# [Activity]
Reproduce the data exactly as it stands.

# [Collected material]
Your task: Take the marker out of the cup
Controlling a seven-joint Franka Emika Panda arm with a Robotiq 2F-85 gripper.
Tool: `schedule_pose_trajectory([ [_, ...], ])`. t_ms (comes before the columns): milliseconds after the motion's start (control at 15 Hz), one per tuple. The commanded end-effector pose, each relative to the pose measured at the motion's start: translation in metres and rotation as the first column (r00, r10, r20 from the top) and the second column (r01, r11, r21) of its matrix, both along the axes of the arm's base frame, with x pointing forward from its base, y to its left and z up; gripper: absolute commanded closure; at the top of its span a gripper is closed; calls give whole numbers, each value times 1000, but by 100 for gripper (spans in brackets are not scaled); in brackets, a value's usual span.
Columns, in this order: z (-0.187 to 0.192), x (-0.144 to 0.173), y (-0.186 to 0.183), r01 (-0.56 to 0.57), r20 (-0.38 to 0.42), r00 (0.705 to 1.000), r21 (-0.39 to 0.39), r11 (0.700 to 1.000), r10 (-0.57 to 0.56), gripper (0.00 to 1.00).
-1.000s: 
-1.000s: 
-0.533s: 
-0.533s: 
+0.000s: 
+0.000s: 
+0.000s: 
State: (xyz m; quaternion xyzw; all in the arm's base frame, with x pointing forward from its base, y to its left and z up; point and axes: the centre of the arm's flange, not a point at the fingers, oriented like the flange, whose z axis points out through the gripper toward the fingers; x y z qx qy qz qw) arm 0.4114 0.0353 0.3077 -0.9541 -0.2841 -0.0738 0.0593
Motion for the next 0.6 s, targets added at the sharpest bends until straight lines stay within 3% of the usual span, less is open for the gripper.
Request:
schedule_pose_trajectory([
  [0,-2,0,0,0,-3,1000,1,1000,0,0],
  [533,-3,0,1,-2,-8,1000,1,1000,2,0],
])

# [Worked solution]
Your task: Take the marker out of the cup
Controlling a seven-joint Franka Emika Panda arm with a Robotiq 2F-85 gripper.
Tool: `schedule_pose_trajectory([ [_, ...], ])`. t_ms (comes before the columns): milliseconds after the motion's start (control at 15 Hz), one per tuple. The commanded end-effector pose, each relative to the pose measured at the motion's start: translation in metres and rotation as the first column (r00, r10, r20 from the top) and the second column (r01, r11, r21) of its matrix, both along the axes of the arm's base frame, with x pointing forward from its base, y to its left and z up; gripper: absolute commanded closure; at the top of its span a gripper is closed; calls give whole numbers, each value times 1000, but by 100 for gripper (spans in brackets are not scaled); in brackets, a value's usual span.
Columns, in this order: z (-0.187 to 0.192), x (-0.144 to 0.173), y (-0.186 to 0.183), r01 (-0.56 to 0.57), r20 (-0.38 to 0.42), r00 (0.705 to 1.000), r21 (-0.39 to 0.39), r11 (0.700 to 1.000), r10 (-0.57 to 0.56), gripper (0.00 to 1.00).
-1.000s: 
-1.000s: 
-0.533s: 
-0.533s: 
+0.000s: 
+0.000s: 
+0.000s: 
State: (xyz m; quaternion xyzw; all in the arm's base frame, with x pointing forward from its base, y to its left and z up; point and axes: the centre of the arm's flange, not a point at the fingers, oriented like the flange, whose z axis points out through the gripper toward the fingers; x y z qx qy qz qw) arm 0.4114 0.0353 0.3077 -0.9541 -0.2841 -0.0738 0.0593
Motion for the next 0.6 s, targets added at the sharpest bends until straight lines stay within 3% of the usual span, less is open for the gripper.
Request:
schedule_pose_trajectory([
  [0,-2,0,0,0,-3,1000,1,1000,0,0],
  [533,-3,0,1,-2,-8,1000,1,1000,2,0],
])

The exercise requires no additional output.